If you’ve read my blog, you’ve probably picked up that responsibility may as well be my middle name. When I take on a project, I stay all in, even if it begins to crush me. As a young mother, one year I decided that I would make the kid’s Valentine’s Day cards. Homemade cards seemed cool and these were 3D, sort of, and exceptionally unique. I have two sons, and each had 20 kids in their class. They were in Preschool. The project took me 40 hours – literally, after work each night for weeks. For emphasis…they were in Preschool. Most likely those cards ended up in the trash within a couple of days, if they made it home at all.
But I finished all of them. Not quitting when I realized the absurdity of the entire project. Were the cards beyond cool? Yes. Will I ever get back those 40 hours? No. Did the kids care about the cards? No. I made them because it started out as a fun creative project, and, maybe, I wanted to impress the other mom’s.
While that project was ill hatched, I still make cards. They’re different now, painted expressions of caring for others. My husband is the primary beneficiary, but if you’re in my life and it’s your birthday, don’t be surprised to get one.
Today I create because I love it, it restores a part of me that doesn’t get to come out and play in my normal day to day. I also write because I love it. I find it to be like restorative therapy, and I want more time for it. Over the last couple of years, as I’ve explored the creative, empathic side of myself, I’ve found a variety of areas I want to explore. Hence, becoming a coach, working to expand that, leaning into that side of myself and seeing what else is out there in that realm.
Which sends me down another path. And, and, and…
I recently attended the Superwoman Summit in Portland. It was an event for women with sessions designed to encourage us to lead others, lead ourselves and make a difference in bigger, bolder, more authentic ways. One of the sessions I attended was titled, “You can’t have it all: prioritizing what matters.” The speaker, Erin Muntzert – a qualitative researcher at Google – presented a process for prioritizing focused on values. What I loved about her talk was that she emphasized that when you reach peak complexity, it’s time to simplify. The complexity described my experience in having a wide range of interests and resulting rabbit trails. While all incredibly interesting and worth exploring, it’s literally impossible to follow all of them well. That’s the key. I can go down any rabbit trail I want but can I do it well?
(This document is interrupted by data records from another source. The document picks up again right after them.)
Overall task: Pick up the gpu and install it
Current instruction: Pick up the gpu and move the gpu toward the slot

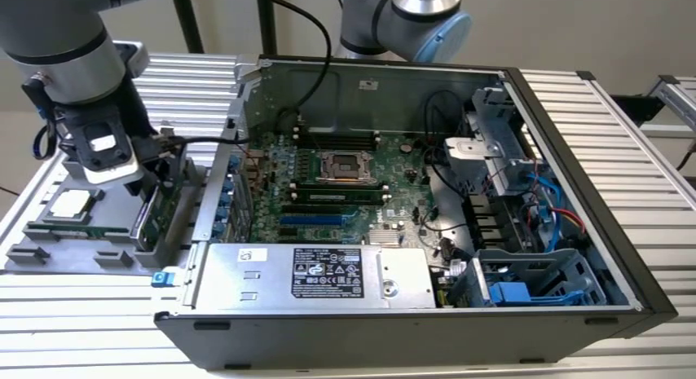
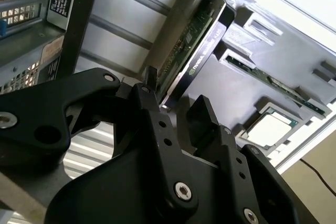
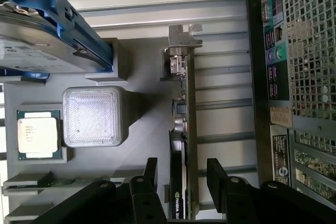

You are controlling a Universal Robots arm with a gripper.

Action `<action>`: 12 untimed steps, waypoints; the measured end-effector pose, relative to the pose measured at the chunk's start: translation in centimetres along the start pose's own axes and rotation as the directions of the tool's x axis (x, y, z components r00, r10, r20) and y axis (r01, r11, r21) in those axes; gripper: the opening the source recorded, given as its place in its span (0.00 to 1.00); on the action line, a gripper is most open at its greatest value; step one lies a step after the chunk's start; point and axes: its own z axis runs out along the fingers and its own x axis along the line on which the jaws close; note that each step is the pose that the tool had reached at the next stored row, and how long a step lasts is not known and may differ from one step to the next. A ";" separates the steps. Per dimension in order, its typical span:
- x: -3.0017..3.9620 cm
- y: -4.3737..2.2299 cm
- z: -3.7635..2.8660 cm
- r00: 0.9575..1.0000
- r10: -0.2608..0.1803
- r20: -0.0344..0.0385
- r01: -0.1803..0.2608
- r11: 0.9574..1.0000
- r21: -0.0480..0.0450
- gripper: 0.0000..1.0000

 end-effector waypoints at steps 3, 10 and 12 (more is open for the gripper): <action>0.01 -0.01 0.19 1.000 0.000 0.000 0.000 1.000 0.000 1.00; 0.02 -0.04 0.64 1.000 0.000 0.000 0.000 1.000 0.000 1.00; 0.04 -0.05 0.76 1.000 0.000 0.000 0.000 1.000 0.000 1.00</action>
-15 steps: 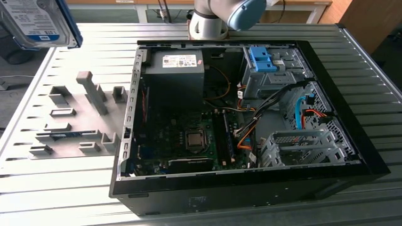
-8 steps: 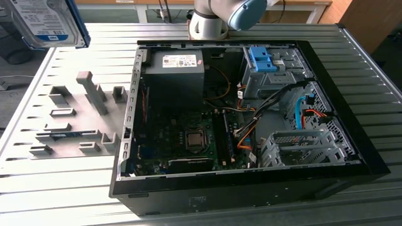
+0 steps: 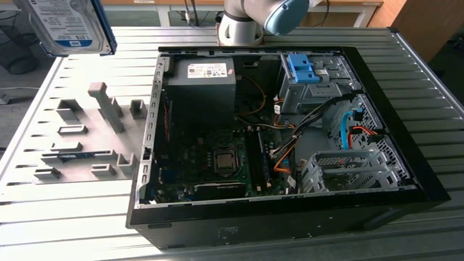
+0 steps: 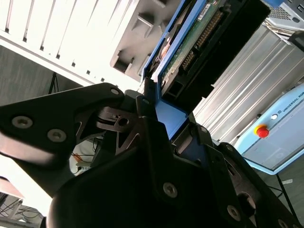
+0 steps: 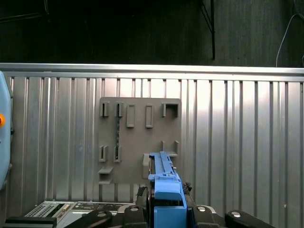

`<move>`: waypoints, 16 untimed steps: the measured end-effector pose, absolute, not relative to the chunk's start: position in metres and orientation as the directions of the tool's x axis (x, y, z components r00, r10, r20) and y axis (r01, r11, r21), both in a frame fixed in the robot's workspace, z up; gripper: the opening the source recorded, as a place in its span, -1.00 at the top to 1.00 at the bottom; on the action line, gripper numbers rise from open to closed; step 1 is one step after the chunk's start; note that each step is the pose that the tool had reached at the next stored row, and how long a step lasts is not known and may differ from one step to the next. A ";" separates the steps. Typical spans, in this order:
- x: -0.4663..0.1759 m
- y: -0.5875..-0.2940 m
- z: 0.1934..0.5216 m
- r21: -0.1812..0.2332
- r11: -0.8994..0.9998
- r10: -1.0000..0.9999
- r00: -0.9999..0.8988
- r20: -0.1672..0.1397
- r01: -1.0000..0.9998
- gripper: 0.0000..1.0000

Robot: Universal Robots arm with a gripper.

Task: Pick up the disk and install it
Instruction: 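Pick up the disk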

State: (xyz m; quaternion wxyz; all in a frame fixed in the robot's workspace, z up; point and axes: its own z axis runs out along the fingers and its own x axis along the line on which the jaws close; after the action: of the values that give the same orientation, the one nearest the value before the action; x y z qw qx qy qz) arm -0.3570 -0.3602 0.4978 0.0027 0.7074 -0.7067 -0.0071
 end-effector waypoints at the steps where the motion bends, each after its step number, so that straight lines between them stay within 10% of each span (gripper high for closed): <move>1: -0.355 -0.360 0.498 0.014 -0.001 -1.000 0.001 -0.006 -1.000 0.26; 16: -0.324 -0.360 0.498 0.014 -0.001 -1.000 0.001 -0.006 -1.000 0.26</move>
State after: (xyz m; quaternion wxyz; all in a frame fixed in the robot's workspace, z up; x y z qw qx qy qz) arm -0.3236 -0.3602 0.4978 0.0028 0.7074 -0.7067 -0.0071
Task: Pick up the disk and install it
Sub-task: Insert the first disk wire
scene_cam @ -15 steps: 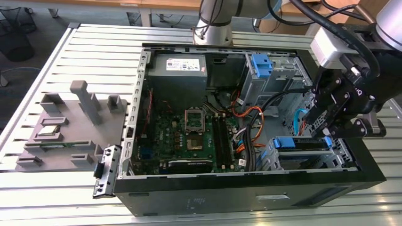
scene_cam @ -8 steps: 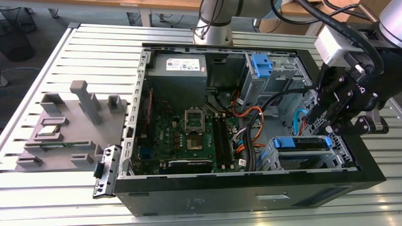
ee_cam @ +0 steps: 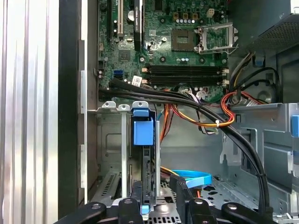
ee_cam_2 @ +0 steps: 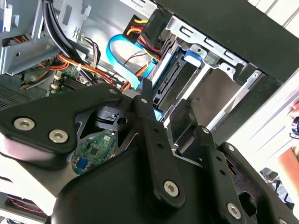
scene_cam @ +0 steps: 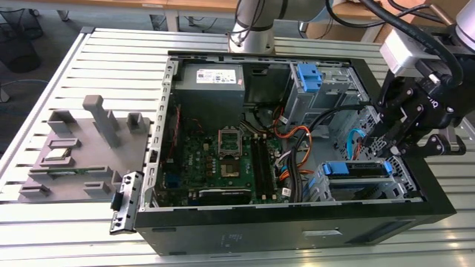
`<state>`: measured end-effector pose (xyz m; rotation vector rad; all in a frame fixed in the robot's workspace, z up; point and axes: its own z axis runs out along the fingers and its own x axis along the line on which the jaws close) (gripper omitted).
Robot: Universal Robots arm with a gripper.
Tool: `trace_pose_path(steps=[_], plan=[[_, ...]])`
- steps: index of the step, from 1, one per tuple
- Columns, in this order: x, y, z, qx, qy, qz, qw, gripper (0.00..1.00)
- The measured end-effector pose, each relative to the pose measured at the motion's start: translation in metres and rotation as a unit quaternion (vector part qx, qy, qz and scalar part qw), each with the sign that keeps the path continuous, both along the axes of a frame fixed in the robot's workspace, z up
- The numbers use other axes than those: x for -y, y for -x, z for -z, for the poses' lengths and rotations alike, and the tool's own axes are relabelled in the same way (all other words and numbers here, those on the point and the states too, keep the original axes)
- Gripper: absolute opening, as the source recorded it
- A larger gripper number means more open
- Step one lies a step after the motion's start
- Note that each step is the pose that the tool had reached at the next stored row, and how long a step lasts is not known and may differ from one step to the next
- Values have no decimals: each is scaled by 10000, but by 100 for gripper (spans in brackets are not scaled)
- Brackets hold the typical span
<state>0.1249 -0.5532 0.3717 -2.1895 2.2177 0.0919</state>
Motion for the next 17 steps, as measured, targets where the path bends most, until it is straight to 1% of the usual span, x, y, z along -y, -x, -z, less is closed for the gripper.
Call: trace_pose_path(steps=[9, 17], plan=[[-81, -18, 13, 0, -2, -2, 10000, 42], [-126, -18, 97, 0, -4, -2, 10000, 42]])
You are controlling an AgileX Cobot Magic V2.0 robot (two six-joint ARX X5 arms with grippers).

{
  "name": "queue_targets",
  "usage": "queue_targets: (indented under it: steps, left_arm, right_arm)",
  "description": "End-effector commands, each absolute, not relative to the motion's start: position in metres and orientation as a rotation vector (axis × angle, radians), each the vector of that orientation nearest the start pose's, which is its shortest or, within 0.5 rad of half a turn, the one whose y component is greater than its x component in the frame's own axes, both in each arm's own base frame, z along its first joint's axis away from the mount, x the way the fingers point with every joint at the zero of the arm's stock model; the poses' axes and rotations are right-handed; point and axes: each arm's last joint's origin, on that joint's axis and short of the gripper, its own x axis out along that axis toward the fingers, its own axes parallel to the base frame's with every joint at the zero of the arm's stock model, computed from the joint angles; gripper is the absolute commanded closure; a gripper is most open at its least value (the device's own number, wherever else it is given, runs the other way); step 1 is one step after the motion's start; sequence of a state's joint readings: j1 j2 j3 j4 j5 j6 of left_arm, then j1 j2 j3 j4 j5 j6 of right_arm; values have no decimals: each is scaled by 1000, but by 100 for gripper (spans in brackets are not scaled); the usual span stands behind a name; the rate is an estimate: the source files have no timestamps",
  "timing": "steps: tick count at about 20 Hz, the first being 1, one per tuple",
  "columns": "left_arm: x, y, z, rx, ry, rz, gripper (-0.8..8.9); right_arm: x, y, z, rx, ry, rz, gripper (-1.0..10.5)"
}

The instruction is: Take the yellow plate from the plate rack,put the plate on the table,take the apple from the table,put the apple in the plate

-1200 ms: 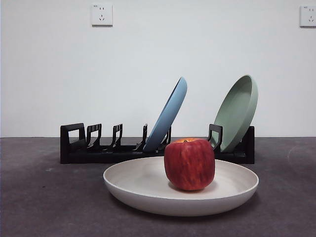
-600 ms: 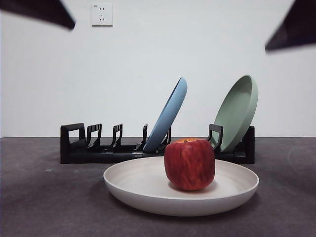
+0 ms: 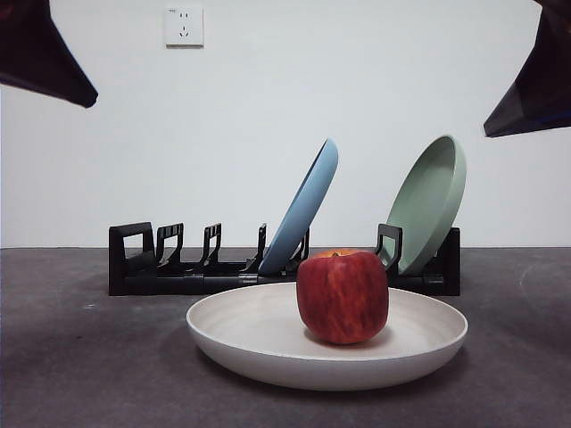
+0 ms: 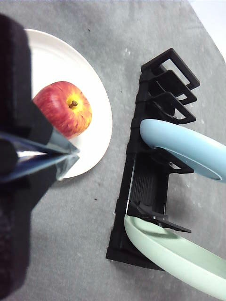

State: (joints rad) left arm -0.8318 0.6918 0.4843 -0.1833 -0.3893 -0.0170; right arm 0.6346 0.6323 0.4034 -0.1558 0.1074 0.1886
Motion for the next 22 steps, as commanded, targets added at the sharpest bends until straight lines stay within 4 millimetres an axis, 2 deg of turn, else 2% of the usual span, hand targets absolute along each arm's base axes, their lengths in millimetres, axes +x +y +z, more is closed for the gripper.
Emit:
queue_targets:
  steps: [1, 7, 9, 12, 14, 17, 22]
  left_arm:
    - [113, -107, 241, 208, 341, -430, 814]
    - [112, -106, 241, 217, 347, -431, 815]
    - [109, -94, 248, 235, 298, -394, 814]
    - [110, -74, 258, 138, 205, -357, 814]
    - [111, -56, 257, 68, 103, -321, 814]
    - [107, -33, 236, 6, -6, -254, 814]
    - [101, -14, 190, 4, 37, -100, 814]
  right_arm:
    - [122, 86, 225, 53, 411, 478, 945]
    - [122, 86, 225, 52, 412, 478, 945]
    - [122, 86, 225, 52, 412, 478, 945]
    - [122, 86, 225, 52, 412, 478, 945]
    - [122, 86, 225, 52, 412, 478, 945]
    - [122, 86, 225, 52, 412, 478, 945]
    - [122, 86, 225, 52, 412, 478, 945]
I find that when I try to stay engaged in a wide variety of interests, I can’t do any of them well. I put forth a diluted version of myself. Which doesn’t serve me well. If I cull my activities to be in alignment with my values, what would that look like? It doesn’t mean I have to abandon all other interests, but it allows time for what’s most compelling, and that which allows me to be engaged in areas that are most important. When we let go of distractions, rabbit trails, we make space for what needs to be there. The same could be true of people in our life. We can spend time with those who are supposed to be there rather than trying to be everything, for everyone.
Instead of looking at the areas in our life we choose to set aside, what if we focus on the space it opens for what is most important? Space to be a truer reflection of our authentic, brave self. Along with me, will you spend time looking at your values, and how you’re making space to pursue activities that enrich, not detract, from living out your values? Create your priorities around your values and know that it’s ok to prune areas that take you off course. Really, you don’t have to stay over committed. I promise. You’ll feel fulfilled with less, because it’ll be what’s supposed to be there.